Derin bir nefes alıp devem ettim.

 

"Ben Kerem Bey'e çok kez denedim baba demeyi ama korkuyorum abi demeyi o kadar çok istiyorum ki aklıma çocuk iken yaşadığım kabuslar geliyor."

 

Ağlamam şiddetlenyeme başlamıştı.

 

"İlk defa aile sıcaklığı hissettim onu da kaybetmekten korktum.
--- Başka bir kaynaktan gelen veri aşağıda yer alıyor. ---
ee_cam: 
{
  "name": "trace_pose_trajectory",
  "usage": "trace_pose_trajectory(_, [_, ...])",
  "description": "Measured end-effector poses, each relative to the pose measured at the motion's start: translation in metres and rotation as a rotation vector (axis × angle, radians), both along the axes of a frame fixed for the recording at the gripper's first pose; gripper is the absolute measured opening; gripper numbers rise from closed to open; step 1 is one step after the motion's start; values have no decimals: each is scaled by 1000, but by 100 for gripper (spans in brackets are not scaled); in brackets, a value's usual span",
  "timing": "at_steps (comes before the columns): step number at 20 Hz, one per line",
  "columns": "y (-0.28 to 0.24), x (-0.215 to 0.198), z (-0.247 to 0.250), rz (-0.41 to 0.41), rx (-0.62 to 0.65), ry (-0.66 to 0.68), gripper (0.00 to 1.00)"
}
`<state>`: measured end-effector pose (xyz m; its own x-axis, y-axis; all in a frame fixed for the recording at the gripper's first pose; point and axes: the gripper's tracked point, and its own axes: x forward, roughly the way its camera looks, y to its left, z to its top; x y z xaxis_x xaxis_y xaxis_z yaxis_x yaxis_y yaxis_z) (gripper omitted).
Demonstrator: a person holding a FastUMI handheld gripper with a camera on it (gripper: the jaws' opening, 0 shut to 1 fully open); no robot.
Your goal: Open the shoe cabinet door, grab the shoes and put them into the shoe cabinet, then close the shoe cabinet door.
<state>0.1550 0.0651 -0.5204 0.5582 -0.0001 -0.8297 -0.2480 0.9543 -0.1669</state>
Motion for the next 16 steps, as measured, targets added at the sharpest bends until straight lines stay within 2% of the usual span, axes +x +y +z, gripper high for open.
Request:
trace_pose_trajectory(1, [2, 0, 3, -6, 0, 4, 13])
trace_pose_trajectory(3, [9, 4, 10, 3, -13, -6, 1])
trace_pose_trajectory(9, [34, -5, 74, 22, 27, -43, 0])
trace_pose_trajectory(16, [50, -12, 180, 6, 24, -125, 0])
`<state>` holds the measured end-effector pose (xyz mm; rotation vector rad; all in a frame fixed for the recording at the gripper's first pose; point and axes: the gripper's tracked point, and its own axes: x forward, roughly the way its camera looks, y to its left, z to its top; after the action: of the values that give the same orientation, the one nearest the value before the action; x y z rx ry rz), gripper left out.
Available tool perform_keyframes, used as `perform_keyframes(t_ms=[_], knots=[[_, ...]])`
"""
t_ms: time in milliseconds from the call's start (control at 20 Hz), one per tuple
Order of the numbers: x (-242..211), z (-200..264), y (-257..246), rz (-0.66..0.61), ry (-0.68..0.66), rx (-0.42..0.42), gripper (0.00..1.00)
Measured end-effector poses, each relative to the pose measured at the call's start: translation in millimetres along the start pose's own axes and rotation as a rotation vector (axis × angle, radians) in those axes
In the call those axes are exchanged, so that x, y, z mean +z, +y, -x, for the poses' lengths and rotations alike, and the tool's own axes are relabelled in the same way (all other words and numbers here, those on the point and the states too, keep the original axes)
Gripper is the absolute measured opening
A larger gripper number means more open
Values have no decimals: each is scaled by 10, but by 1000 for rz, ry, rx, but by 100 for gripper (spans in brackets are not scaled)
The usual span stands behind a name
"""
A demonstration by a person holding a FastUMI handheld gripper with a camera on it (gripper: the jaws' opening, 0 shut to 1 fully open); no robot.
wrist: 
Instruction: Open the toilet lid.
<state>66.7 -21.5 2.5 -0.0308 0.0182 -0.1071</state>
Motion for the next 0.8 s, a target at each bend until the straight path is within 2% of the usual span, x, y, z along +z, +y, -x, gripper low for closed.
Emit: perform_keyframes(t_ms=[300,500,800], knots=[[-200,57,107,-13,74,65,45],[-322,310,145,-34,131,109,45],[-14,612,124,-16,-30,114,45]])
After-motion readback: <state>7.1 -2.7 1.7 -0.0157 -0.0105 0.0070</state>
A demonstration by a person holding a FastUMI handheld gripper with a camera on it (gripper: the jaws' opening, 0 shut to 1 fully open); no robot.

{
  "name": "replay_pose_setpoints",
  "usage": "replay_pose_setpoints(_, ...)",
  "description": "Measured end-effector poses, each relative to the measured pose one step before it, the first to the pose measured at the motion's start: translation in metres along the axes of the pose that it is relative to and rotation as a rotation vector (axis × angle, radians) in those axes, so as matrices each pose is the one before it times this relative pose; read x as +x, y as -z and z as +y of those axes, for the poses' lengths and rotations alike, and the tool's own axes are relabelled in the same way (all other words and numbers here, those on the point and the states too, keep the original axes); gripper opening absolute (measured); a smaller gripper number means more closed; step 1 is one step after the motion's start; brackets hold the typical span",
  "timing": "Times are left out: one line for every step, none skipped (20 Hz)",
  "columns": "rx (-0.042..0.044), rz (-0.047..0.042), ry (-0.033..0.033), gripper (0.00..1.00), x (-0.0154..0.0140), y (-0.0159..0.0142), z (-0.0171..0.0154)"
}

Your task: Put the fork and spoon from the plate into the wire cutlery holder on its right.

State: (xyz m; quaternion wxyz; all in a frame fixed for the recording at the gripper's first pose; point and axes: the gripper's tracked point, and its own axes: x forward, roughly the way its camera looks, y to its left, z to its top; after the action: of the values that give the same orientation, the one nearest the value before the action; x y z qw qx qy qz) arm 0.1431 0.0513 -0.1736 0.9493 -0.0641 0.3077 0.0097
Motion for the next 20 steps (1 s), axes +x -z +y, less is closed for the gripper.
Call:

Bu bencillik olabilir ama ben bu sıcağı kaybetmek istemedim."

 

"Sana söz veriyorum abim aşacaksın bu korkularını hadi dinlen biraz."

 

Kafamı abimin göğsüne koyup gözlerimi kapattım.

 

Saçlarımın arasına buse kondurdu.

 

Kapıda bizi dinleyenlerden bir habersiz kendimi karanlığa bıraktım.

 

İnşallah bu korkularımıda abimin dediği gibi aşarım.

 

Yazar bakış açısı

 

Kerem bey akşam namazını kılıp odasına gitti.

 

Melek hanımın ilaçlarını içirip sırtını yatağın yaslayıp nazik bir şekilde eşinin kendisine çekip göğsünde yatmasını sağladı.

 

Melek hanım halinden memnun kocasını dinliyordu.

 

"Meleğim Yiğit de uyandı şükür Büşra haberi alır almaz çocuklarla beraber bizde gittik Kaan burada Ahmet'in başında kaldı. Yiğit bugün taburcu olmuştu eve ilk adımını basar basmaz Ahmet'i görmek istedi bizde ne olur ne olmaz diye onu arkasından takip etmiştik."

 

Saçlarında burnunu gezdirip öptü.

 

"Kaan içimizden ilk Ahmet'e güvendi ve içini Ahmet'e döktü."

 

Kerem bey yanağındaki yaşı silip sesini mutlu çıkarmaya çalıştı.

 

"Daha iyi olması için destek almayı düşünüyorum ama belki tepki verir diye korkuyorum."

 

 

"Kaan nerede Vedat."

 

"Kaan ailesinin yanında komutanım."

 

Yaşlı adam kafasını sallayıp sakalını kaşıdı.

 

"Peki kimmiş öz ailesi araştırdınızmı?"

 

Vedat elindeki Kaan Aslan yazan dosyayı uzattı.

 

Gördüğü fotoğraf ile tebessüm etti.

 

" Kerem Aslan emekli Albay demek senin oğlandı. Gerçi şaşırmamak gerek senin gençliğin gibi hırçın kafasına yatanı yapmak."

 

Gözlerinin önüne Kaan ile ilk karşılaştığı anı gelmişti buruk bir tebessüm etti.

 

Korkusundan kolları arasına bayılmıştı.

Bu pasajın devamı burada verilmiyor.